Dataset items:
BEGIN
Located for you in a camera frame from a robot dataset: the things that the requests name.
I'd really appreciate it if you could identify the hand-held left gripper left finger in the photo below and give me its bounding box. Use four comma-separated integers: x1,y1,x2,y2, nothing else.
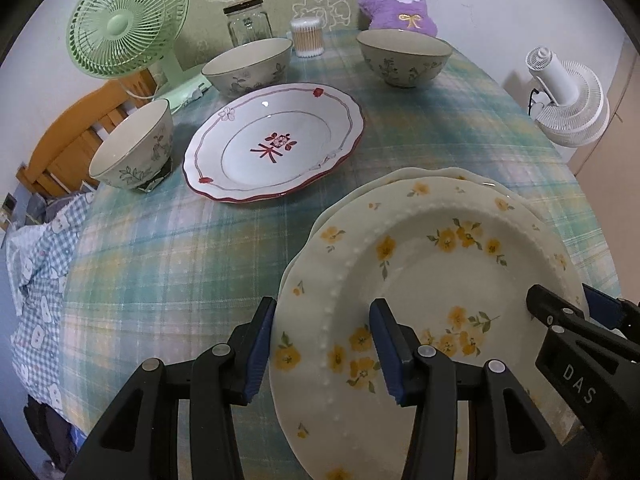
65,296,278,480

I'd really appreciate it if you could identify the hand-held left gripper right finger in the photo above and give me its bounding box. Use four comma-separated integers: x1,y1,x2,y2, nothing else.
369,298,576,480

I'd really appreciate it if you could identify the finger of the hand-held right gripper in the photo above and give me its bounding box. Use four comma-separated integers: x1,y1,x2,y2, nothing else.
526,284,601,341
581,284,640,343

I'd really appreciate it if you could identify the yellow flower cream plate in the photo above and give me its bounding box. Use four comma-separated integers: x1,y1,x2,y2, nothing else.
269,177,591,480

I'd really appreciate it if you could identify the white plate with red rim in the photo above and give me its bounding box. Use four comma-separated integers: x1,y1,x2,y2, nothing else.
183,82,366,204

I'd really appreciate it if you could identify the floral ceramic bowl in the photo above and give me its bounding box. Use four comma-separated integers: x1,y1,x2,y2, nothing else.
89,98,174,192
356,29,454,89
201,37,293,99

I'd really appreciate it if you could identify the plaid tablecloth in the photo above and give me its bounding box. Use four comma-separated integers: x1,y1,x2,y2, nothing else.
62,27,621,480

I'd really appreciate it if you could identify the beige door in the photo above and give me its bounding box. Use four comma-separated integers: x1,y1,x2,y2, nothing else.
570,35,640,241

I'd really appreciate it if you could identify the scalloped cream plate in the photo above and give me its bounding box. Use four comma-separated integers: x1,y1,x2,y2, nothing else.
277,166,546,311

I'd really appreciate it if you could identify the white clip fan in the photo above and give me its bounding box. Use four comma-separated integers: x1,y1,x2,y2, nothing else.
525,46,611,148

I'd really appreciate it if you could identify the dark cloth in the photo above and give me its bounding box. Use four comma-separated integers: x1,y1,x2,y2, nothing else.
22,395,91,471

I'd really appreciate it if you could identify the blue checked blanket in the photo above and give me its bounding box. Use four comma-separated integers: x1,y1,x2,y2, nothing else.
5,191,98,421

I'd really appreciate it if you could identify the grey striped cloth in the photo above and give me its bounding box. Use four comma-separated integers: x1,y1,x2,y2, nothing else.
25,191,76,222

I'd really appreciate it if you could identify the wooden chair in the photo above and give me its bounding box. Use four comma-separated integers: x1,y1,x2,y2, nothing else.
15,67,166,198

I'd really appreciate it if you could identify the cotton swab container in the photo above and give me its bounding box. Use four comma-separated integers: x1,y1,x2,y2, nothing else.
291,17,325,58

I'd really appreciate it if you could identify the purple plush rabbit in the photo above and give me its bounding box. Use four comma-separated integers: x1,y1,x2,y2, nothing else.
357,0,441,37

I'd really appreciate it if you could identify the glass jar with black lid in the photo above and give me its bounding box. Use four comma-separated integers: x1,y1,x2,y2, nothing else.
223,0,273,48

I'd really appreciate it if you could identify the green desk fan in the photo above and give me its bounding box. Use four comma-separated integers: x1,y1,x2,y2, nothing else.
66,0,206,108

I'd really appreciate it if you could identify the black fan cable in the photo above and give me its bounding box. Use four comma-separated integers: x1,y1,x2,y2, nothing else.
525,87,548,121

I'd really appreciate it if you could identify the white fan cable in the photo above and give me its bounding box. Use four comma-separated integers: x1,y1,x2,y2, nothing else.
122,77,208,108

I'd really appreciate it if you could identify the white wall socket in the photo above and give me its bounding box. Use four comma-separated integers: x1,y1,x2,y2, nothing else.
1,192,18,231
END
__TASK INSTRUCTIONS__. Could you restate every entry above word for word, leaving out the pictures?

__WORKED SOLUTION__.
Located for you in a camera frame from a robot dataset: the things that the requests name.
I'd really appreciate it if you could identify the hand-held left gripper left finger in the photo below and give me its bounding box. Use four comma-separated integers: x1,y1,x2,y2, nothing else.
65,296,278,480

I'd really appreciate it if you could identify the hand-held left gripper right finger in the photo above and give me its bounding box. Use four comma-separated integers: x1,y1,x2,y2, nothing else.
369,298,576,480

I'd really appreciate it if you could identify the finger of the hand-held right gripper in the photo above and give me its bounding box. Use four comma-separated integers: x1,y1,x2,y2, nothing else.
526,284,601,341
581,284,640,343

I'd really appreciate it if you could identify the yellow flower cream plate in the photo above and give me its bounding box. Use four comma-separated integers: x1,y1,x2,y2, nothing else.
269,177,591,480

I'd really appreciate it if you could identify the white plate with red rim in the photo above and give me its bounding box. Use four comma-separated integers: x1,y1,x2,y2, nothing else.
183,82,366,204

I'd really appreciate it if you could identify the floral ceramic bowl in the photo above and give me its bounding box. Use four comma-separated integers: x1,y1,x2,y2, nothing else.
89,98,174,192
356,29,454,89
201,37,293,99

I'd really appreciate it if you could identify the plaid tablecloth in the photo above and give me its bounding box. Use four comma-separated integers: x1,y1,x2,y2, nothing else.
62,27,621,480

I'd really appreciate it if you could identify the beige door in the photo above and give me its bounding box. Use four comma-separated integers: x1,y1,x2,y2, nothing else.
570,35,640,241

I'd really appreciate it if you could identify the scalloped cream plate in the photo above and give me its bounding box. Use four comma-separated integers: x1,y1,x2,y2, nothing else.
277,166,546,311

I'd really appreciate it if you could identify the white clip fan in the photo above and give me its bounding box. Use four comma-separated integers: x1,y1,x2,y2, nothing else.
525,46,611,148

I'd really appreciate it if you could identify the dark cloth in the photo above and give me its bounding box. Use four comma-separated integers: x1,y1,x2,y2, nothing else.
22,395,91,471

I'd really appreciate it if you could identify the blue checked blanket in the photo above and give me its bounding box. Use four comma-separated integers: x1,y1,x2,y2, nothing else.
5,191,98,421

I'd really appreciate it if you could identify the grey striped cloth in the photo above and give me its bounding box. Use four comma-separated integers: x1,y1,x2,y2, nothing else.
25,191,76,222

I'd really appreciate it if you could identify the wooden chair in the photo above and give me its bounding box. Use four comma-separated integers: x1,y1,x2,y2, nothing else.
15,67,166,198

I'd really appreciate it if you could identify the cotton swab container in the photo above and give me its bounding box. Use four comma-separated integers: x1,y1,x2,y2, nothing else.
291,17,325,58

I'd really appreciate it if you could identify the purple plush rabbit in the photo above and give me its bounding box. Use four comma-separated integers: x1,y1,x2,y2, nothing else.
357,0,441,37

I'd really appreciate it if you could identify the glass jar with black lid in the photo above and give me its bounding box. Use four comma-separated integers: x1,y1,x2,y2, nothing else.
223,0,273,48

I'd really appreciate it if you could identify the green desk fan in the photo above and give me its bounding box. Use four comma-separated integers: x1,y1,x2,y2, nothing else.
66,0,206,108

I'd really appreciate it if you could identify the black fan cable in the photo above and give me its bounding box. Use four comma-separated integers: x1,y1,x2,y2, nothing else.
525,87,548,121

I'd really appreciate it if you could identify the white fan cable in the photo above and give me its bounding box. Use four comma-separated integers: x1,y1,x2,y2, nothing else.
122,77,208,108

I'd really appreciate it if you could identify the white wall socket in the photo above and give me its bounding box. Use four comma-separated integers: x1,y1,x2,y2, nothing else.
1,192,18,231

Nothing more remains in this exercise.